Note: The above is what worked for me as of 2015. It’s not rocket science but you need to be careful with all of the details. In some circumstances, it will not work correctly and you may end up having to to call customer support with Bluebird or the gift card issuer to get it resolved.
P.S. I hear there are some services out there that charge a convenience fee if you use them to pay rent with a credit card. The fee is generally 2% and higher, compared to 5.95/500 = 1.2% by using US Bank cards + Bluebird + Walmart. It’s generally a less risky alternative for a negligibly high expense especially if you’re going after those fat sign in bonuses. But using these services to earn the standard 1-2% cashback or equivalent in points? Forget it, you’re gonna end up in the red.

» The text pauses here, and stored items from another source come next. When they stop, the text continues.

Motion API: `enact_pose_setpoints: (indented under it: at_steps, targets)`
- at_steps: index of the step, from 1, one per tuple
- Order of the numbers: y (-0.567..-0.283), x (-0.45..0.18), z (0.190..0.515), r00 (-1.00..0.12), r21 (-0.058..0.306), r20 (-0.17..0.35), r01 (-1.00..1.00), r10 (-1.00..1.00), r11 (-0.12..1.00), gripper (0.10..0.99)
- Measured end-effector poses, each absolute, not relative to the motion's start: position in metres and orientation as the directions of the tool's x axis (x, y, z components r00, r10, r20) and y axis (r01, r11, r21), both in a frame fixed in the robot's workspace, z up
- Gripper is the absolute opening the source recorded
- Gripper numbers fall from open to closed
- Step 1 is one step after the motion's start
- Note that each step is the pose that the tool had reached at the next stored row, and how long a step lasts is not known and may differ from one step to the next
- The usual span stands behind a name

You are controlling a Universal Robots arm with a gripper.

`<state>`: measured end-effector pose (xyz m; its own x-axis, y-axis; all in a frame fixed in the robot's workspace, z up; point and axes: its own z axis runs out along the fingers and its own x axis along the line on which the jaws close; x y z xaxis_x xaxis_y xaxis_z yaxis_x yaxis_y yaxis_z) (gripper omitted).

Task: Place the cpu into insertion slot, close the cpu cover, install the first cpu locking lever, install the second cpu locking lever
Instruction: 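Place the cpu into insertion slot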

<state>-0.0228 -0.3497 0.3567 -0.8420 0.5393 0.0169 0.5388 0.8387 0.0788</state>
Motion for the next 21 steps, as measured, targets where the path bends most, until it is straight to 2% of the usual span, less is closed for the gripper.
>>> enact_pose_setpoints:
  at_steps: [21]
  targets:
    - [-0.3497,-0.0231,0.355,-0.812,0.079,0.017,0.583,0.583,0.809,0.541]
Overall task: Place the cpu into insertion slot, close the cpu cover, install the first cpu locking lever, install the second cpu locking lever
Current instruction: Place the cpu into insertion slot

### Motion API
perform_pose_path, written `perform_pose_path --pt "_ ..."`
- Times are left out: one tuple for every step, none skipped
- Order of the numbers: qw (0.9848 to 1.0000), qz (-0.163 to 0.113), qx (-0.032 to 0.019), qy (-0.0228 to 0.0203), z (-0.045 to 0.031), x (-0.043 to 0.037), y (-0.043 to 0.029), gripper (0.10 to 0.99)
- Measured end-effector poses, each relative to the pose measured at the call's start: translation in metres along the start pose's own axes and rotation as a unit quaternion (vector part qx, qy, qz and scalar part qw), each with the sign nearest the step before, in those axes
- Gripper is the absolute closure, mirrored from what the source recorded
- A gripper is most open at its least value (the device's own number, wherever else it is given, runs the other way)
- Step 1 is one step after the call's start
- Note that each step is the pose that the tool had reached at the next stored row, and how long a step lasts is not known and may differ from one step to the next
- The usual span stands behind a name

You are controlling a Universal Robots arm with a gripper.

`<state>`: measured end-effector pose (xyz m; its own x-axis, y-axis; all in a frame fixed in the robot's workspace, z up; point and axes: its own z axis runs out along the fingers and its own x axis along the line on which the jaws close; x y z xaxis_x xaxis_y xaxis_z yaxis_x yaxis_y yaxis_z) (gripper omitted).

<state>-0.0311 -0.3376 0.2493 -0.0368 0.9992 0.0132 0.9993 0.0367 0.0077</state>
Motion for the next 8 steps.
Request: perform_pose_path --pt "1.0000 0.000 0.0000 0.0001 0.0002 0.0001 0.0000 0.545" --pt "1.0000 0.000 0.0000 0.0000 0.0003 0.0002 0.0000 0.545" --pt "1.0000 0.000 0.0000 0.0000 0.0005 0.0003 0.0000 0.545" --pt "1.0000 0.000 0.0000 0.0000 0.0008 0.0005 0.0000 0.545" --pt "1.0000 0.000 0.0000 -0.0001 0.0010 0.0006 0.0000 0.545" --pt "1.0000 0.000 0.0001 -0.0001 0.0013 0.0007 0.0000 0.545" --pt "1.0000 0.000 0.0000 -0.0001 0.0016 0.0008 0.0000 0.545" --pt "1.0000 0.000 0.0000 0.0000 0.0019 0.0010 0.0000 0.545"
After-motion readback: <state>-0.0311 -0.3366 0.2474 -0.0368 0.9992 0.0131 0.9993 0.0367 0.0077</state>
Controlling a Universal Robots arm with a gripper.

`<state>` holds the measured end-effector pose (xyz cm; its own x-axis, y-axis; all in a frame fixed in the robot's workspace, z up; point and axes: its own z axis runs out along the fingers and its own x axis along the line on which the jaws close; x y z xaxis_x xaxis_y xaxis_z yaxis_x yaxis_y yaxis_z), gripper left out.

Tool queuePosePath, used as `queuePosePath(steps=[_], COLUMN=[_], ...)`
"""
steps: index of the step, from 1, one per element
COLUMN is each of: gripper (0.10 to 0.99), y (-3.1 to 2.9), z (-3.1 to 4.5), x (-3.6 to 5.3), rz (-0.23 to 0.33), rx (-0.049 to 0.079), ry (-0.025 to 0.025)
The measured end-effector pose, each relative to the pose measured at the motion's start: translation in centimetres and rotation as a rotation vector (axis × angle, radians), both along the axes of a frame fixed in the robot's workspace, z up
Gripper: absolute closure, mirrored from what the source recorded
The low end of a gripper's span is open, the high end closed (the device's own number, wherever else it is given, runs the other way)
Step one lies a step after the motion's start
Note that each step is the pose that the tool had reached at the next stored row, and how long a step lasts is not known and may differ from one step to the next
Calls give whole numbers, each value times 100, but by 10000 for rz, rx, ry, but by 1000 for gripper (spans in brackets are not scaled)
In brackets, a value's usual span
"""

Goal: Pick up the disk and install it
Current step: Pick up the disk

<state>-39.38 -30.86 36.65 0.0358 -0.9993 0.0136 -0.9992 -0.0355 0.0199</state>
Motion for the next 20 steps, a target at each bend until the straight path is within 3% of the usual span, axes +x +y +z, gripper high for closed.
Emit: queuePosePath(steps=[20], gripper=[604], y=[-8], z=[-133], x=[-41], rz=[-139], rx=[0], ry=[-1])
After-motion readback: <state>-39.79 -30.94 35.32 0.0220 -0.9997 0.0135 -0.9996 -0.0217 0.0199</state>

A Cautionary Tale About Glitches
One time, I learned the hard way that a US Bank gift card that I bought wasn’t properly activated and could not be transferred or used. I asked for the manager at the Ralphs where I bought the card but he kept telling me to call tech support for the card. So I called tech support and they asked me to fax in the receipt and photocopies of the card. It took over a week for them to finally “receive” the fax in their systems only to tell me the faxes were illegible and to send them again. And I did, waited another week, and was told the same over and over again.
It seemed like they were trying to flake and get me to eventually give up but I pressed on and escalated by walking into a US Bank branch and explaining the ordeal I had with the gift card including the manager who refused to deal with it and directed me to call tech support and the tech support agents who gave me the runaround. I threatened to chargeback my credit card or report them to the authorities but they asked me to approach the Ralphs where I bought the card from one last time.

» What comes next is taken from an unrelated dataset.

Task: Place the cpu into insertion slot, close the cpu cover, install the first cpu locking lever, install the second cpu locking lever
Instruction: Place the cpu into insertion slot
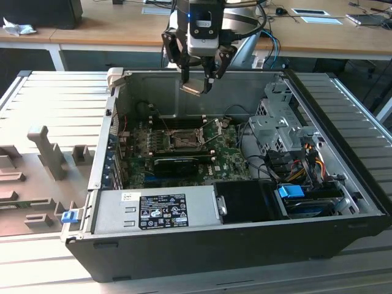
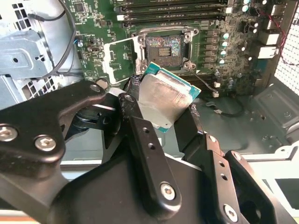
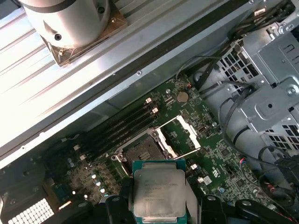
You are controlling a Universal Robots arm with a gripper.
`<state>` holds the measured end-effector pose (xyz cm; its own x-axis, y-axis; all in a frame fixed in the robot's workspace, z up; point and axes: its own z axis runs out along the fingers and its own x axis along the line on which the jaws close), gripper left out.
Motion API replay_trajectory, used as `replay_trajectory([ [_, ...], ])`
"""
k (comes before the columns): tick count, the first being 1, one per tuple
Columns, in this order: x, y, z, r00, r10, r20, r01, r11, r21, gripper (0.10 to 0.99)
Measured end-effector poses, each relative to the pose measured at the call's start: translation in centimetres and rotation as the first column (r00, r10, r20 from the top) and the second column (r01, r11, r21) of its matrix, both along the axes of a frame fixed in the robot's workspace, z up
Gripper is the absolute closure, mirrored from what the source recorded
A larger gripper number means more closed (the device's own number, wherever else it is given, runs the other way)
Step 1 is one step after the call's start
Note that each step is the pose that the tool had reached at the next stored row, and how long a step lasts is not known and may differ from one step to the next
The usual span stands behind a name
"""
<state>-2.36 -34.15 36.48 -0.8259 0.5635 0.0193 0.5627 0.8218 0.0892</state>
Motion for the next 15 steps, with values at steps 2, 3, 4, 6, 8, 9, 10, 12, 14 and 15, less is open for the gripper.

So the second time I inquired with the Ralphs, a different manager was on duty and I explained what I’ve been through with the card and she immediately called the department that was responsible and got my card properly activated (after tying my money up on the gift card for a total of about a month.)

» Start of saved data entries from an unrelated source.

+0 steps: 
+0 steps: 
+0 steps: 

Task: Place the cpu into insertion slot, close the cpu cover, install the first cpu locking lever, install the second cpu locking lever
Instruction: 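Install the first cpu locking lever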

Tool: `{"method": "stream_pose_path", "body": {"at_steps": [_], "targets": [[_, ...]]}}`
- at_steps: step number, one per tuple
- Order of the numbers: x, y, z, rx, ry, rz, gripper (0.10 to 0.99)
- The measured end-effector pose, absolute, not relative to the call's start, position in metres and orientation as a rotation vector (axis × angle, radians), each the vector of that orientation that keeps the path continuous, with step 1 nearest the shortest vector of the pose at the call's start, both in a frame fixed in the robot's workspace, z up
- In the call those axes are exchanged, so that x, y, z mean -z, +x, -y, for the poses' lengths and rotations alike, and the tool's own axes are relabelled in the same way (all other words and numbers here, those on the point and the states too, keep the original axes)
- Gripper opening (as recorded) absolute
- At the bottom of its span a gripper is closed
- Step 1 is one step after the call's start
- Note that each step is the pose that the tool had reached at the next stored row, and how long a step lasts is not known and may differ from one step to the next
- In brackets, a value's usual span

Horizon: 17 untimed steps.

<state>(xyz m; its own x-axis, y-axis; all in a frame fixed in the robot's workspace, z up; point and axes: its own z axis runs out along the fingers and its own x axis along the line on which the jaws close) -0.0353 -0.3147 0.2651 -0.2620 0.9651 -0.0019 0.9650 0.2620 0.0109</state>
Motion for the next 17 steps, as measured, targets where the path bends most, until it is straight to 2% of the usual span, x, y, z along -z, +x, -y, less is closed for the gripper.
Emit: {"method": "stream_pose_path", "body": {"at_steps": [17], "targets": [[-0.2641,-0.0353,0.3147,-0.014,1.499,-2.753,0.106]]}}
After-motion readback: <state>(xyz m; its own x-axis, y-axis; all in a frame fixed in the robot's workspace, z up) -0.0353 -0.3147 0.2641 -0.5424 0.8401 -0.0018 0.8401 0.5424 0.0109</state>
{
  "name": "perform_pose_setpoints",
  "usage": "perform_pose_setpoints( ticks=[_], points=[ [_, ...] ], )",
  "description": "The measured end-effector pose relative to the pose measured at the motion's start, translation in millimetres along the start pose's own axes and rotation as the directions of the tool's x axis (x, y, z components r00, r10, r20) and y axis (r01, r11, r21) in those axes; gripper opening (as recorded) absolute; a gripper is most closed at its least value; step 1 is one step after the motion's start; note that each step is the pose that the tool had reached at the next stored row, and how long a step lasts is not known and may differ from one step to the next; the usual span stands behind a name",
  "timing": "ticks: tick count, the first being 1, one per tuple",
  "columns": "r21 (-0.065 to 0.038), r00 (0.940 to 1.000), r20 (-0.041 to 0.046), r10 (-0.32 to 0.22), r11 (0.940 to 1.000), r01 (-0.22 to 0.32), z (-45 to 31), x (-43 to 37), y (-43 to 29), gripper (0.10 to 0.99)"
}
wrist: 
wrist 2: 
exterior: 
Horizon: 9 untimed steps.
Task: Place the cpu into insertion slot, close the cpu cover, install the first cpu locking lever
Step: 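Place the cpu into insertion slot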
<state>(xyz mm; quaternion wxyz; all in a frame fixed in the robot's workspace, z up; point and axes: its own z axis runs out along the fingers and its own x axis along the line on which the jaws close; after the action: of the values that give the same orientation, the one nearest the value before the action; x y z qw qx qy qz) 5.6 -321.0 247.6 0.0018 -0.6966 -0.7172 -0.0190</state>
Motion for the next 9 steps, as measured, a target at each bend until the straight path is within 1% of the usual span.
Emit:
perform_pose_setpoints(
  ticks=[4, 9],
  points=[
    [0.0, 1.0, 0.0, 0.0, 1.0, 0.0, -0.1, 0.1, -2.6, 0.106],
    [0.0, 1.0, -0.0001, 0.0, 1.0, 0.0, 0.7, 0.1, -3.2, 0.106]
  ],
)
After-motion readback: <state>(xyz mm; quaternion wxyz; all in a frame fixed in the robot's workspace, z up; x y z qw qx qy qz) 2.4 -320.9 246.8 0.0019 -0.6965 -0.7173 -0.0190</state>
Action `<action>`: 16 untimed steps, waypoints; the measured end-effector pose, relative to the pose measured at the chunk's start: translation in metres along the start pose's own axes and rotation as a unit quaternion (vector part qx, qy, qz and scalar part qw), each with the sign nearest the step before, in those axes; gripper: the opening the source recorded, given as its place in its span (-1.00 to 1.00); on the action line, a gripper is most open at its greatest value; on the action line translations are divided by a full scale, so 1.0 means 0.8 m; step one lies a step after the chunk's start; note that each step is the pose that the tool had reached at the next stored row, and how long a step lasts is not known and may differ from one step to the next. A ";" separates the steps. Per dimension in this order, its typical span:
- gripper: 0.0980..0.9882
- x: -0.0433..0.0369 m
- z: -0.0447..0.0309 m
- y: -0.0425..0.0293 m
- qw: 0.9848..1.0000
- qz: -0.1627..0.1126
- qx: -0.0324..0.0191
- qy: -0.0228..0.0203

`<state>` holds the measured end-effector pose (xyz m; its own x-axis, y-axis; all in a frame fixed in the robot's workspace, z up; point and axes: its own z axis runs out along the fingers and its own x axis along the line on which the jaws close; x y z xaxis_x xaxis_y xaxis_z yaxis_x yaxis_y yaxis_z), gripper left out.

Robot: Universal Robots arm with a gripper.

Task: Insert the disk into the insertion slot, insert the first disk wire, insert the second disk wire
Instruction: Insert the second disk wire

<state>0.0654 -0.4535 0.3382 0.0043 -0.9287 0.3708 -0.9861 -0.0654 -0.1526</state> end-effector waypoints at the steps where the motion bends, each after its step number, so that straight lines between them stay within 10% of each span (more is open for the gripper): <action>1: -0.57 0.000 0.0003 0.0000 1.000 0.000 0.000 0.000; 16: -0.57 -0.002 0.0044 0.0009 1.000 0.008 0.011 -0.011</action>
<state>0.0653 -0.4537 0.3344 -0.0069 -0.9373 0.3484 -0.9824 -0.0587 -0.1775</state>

You can definitely earn points faster by signing up for more credit cards, earning even more generous sign-in bonuses, and indirectly pay rent with a credit card (or other large expenses that can’t be directly charged.) Although it’s perfectly legal, there is still a small risk of something going wrong since many different steps are required (as per the anecdote I shared.) However, the rewards often dwarf the risks or unexpected expenses, not to mention I’ve managed to purchase 2 roundtrip international plane tickets using points I’ve earned and a nominal fee by following the methods I’ve outlined. In a future post, I’ll discuss how to spend these points, especially if you have an opportunity to combine rewards from multiple programs for maximum benefit.